王清敏没有表态,的确是这个道理,她不能让人直到云亦言的病情已经好转,暂时也不能让云亦言出来主持大局!
“好一个其中利害,我告诉你们,前些日子太医已经来给娘娘诊治过,所谓时疫皇后娘娘也已经熬过来了,根本不需要再避讳旁人!”
此言一出,四周立即响起窃窃私语,其中大部分还是站在王清敏这一边的,也没有表现出太过分的举动。不过若是“舞婕妤”说的是真的,那这皇后岂不是要出来了,王贤妃手中的权力又还会有吗?
更多人是抱着看好戏的态度,宫中风云变幻,她们要及早找到方向跟上去才有活路。
“舞婕妤可不能轻易说出这番话,这时疫之症可不是闹着玩的东西,岂能你说好了就是好了?”
容婕妤原本是想要挑出“舞婕妤”口中的错处,没想到话刚说完王清敏脸色就是一变,暗自恼怒这个容婕妤自作聪明只会坏事!
“舞婕妤”果然找到了机会,当下便道:“既然容婕妤都这么说了,若是请不来太医好好看看确认一番,怕是就算皇后娘娘去了云水宫也不能服众,不如就地诊治,让太医来告诉诸位,到底皇后娘娘的时疫之症有没有好?”
“不可!”王清敏脱口而出,瞬间吸引了所有人的注意力,惊觉自己失言,咳嗽了两声又道,“本宫的意思是,天色已晚,现在传召太医进宫算起来也该要天亮了,再说娘娘受了惊吓,此时必定已经疲惫不堪,还是先回宫稍作休整,明日再叫太医过来看看不迟。”
“舞婕妤”又是一声不客气的嗤笑:“这话说的,这不是为了让众人安心吗,要不然这宫里人有个小病小痛的人,莫不要都说是皇后娘娘害的。
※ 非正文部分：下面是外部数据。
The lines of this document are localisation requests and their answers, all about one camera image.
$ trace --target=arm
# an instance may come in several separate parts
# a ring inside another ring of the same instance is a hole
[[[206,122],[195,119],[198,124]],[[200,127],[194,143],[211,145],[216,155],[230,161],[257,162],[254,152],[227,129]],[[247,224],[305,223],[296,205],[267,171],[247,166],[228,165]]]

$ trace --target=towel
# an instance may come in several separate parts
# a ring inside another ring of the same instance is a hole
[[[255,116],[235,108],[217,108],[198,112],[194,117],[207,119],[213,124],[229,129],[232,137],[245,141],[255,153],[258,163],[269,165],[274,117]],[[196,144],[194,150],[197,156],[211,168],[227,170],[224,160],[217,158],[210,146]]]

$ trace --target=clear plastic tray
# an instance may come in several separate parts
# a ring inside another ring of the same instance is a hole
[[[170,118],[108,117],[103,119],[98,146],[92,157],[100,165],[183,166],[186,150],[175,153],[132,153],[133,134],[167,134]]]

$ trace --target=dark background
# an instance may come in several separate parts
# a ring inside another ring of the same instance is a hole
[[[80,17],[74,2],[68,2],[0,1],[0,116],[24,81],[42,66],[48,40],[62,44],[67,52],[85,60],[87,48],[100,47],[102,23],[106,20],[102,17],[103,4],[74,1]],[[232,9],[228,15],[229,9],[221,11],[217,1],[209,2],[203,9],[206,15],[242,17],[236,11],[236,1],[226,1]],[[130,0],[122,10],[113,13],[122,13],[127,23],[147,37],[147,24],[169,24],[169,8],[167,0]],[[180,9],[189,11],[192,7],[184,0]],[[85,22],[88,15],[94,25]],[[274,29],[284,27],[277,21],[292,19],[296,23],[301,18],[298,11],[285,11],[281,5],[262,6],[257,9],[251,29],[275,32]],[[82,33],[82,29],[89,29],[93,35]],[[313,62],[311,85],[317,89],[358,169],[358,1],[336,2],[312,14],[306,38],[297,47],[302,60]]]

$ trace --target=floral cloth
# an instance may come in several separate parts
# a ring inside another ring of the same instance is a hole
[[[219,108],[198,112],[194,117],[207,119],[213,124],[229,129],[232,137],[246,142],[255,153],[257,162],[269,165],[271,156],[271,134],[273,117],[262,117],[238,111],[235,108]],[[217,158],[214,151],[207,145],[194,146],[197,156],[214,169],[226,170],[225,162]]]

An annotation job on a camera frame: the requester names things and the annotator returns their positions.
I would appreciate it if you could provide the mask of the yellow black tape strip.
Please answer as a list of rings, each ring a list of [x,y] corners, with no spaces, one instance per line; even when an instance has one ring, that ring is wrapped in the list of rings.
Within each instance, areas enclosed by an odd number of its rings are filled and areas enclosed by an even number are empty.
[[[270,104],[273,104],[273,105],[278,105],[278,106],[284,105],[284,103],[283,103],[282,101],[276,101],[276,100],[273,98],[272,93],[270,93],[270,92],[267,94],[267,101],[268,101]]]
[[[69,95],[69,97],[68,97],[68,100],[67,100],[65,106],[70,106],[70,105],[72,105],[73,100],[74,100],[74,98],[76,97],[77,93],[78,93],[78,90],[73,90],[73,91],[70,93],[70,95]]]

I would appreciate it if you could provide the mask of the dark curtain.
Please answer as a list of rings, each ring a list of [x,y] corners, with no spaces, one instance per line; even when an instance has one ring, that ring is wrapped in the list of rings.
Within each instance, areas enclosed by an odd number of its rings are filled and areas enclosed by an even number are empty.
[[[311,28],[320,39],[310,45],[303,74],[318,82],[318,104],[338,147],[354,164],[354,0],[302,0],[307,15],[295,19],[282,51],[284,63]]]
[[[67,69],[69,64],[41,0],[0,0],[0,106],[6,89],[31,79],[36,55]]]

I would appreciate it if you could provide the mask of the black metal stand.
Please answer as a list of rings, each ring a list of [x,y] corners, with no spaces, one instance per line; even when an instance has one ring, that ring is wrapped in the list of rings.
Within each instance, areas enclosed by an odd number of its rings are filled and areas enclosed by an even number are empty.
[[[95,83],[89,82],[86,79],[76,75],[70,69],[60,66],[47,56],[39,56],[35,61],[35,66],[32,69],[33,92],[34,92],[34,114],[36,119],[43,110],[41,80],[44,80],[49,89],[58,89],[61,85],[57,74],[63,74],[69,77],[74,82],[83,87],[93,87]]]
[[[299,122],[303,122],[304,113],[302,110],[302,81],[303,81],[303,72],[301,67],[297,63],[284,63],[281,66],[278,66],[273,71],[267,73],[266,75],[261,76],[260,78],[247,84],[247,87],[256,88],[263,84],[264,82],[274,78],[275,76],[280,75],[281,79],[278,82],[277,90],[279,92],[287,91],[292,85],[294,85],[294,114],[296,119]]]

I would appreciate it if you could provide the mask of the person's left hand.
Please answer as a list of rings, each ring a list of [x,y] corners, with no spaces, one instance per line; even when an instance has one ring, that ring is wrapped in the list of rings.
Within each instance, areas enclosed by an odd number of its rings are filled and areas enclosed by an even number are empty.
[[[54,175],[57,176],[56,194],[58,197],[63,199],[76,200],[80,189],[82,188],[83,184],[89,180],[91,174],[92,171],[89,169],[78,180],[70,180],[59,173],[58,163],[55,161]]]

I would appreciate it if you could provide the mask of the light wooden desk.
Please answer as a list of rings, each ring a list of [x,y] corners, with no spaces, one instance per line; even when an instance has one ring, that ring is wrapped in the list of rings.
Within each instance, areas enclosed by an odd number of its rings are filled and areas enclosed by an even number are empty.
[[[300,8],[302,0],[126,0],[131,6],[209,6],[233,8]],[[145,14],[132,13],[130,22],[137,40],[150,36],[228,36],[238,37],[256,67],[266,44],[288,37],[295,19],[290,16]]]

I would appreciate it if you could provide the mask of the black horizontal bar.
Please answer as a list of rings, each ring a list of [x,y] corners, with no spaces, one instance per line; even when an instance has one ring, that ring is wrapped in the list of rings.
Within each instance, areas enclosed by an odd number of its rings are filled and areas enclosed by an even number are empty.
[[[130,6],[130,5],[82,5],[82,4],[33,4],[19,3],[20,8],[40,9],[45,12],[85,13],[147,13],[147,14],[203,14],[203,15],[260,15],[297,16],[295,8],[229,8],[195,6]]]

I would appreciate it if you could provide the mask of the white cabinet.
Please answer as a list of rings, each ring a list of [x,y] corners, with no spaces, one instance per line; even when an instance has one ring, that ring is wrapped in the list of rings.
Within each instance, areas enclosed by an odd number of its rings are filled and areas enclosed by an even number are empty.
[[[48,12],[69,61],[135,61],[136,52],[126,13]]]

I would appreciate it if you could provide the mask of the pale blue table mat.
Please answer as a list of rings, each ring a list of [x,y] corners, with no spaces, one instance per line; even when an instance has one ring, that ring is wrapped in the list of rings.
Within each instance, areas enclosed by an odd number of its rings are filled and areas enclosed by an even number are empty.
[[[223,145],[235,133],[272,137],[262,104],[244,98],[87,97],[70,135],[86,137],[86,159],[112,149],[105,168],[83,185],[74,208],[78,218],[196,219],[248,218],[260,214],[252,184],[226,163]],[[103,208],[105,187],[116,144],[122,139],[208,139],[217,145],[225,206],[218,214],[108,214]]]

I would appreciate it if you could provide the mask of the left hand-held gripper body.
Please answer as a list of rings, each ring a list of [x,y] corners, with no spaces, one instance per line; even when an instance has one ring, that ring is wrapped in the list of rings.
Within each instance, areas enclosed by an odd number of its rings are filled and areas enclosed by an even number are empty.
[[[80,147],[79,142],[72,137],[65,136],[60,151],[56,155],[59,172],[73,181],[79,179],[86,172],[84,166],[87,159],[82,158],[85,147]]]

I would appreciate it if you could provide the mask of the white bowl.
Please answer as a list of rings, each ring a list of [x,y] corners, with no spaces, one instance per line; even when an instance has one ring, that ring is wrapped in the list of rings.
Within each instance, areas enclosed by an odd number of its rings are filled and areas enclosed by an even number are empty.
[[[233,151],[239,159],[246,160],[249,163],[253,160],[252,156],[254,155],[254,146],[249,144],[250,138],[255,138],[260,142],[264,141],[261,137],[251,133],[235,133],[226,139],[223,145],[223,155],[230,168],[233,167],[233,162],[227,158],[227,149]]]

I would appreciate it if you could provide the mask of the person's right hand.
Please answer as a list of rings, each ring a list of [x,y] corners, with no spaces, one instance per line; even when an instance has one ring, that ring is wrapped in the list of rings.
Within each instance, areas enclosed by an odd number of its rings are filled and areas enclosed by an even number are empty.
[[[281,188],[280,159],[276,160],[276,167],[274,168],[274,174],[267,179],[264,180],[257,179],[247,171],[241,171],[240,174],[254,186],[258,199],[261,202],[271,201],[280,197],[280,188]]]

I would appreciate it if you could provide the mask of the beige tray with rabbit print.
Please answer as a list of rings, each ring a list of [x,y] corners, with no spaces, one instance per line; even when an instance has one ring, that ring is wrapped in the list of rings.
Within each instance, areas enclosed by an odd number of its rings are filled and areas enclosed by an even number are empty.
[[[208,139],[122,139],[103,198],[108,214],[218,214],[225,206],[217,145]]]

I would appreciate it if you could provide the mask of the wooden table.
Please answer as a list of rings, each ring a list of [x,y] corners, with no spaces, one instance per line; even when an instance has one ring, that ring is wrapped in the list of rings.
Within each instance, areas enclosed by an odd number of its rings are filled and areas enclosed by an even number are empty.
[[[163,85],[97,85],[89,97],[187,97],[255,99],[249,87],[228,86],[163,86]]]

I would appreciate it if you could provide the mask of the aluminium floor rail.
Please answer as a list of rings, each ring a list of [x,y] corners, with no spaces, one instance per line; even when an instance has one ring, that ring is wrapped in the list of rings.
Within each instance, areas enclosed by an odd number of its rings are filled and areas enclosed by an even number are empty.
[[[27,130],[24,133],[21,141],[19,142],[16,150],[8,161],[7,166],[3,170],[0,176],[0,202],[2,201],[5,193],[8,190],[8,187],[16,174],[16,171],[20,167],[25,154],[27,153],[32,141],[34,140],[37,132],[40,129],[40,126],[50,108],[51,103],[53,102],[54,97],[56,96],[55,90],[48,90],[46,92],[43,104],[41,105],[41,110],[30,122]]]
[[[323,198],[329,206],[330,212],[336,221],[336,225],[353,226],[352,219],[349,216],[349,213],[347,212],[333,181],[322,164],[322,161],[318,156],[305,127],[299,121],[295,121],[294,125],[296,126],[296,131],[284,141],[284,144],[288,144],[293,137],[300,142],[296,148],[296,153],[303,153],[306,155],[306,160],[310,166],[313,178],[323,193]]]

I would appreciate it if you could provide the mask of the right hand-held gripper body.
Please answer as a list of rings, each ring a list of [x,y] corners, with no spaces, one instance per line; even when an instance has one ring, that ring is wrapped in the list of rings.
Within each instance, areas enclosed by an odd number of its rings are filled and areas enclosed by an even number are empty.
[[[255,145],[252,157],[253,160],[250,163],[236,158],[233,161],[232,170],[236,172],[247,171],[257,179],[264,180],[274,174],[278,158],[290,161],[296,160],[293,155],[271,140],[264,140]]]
”
顿了一下,“舞婕妤”一脸兴味地看向王清敏:“毕竟,贤妃娘娘仁慈,想来也是不想要自己宫里的人出事的,对吧?”
王清敏自忍了忍,扯出一抹笑:“本宫知道舞婕妤的顾虑,也知道舞婕妤都是一片好心,只是就算是本宫现在传了太医,那也得要好几个时辰才能到,本宫是想着让皇后娘娘先去云水宫休息,这样,舞婕妤也觉得有什么问题吗?”
先让云亦言进了云水宫,其他事情她自然有办法去解决。
话说云亦言看似已经彻底缓了过来,方才大家伙儿的注意力全在“舞婕妤”的身上,也就没有注意到云亦言,也在王清敏说完这句话的同时,她也站了起来。
“贤妃……”声音略有些沙哑,应该是被烟呛了的缘故。
“皇后娘娘,您嗓子不舒服,可以不用讲话,嫔妾都懂得……”王清敏一副贴心人的样子。
“你们的难处本宫都明白,本宫不会为难你们,咳咳……”云亦言顿了一下,断断续续又道,“云水宫伺候的奴才多,本宫就不过去打扰了,万一有个意外,本宫岂不是成了罪人了?”
“娘娘千万不要这么说,谁敢说娘娘是罪人!”王清敏看似维护,实际上却是在威逼其他人,好人也做了,但是坏印象可是针对云亦言的。
“是吗?”云亦言一声反问,状似无意看向其他人,皆是转头看向别处,不敢与云亦言视线相撞。
王清敏脸色微觑,又道:“娘娘还是来嫔妾的云水宫吧……”
“本宫就宿在翊坤宫,看着贤妃将事情怎么处理,还有这两个奴才出自何处,这些本宫也有心要知道。”云亦言不客气地打断其话。
正巧这时,“舞婕妤”命人拿来的软榻已经送了过来,夜里凉,奴才们还甚是贴心地带了丝绒毯来,将云亦言裹得严严实实的,这一番下来,在场这么多人反倒就云亦言显得最悠闲自在。
众人被吵起来,听到是走水,着急忙慌地起来看热闹,这秋夜温度降得快,原本看着好戏还不觉得冷,与云亦言这么一对比,寒意就蹭蹭地往上涨。
王清敏被云亦言这么一回怼,脑子有一瞬间的空白,云亦言要在这里,那她该怎么审,这么多人在这她就不方便动手。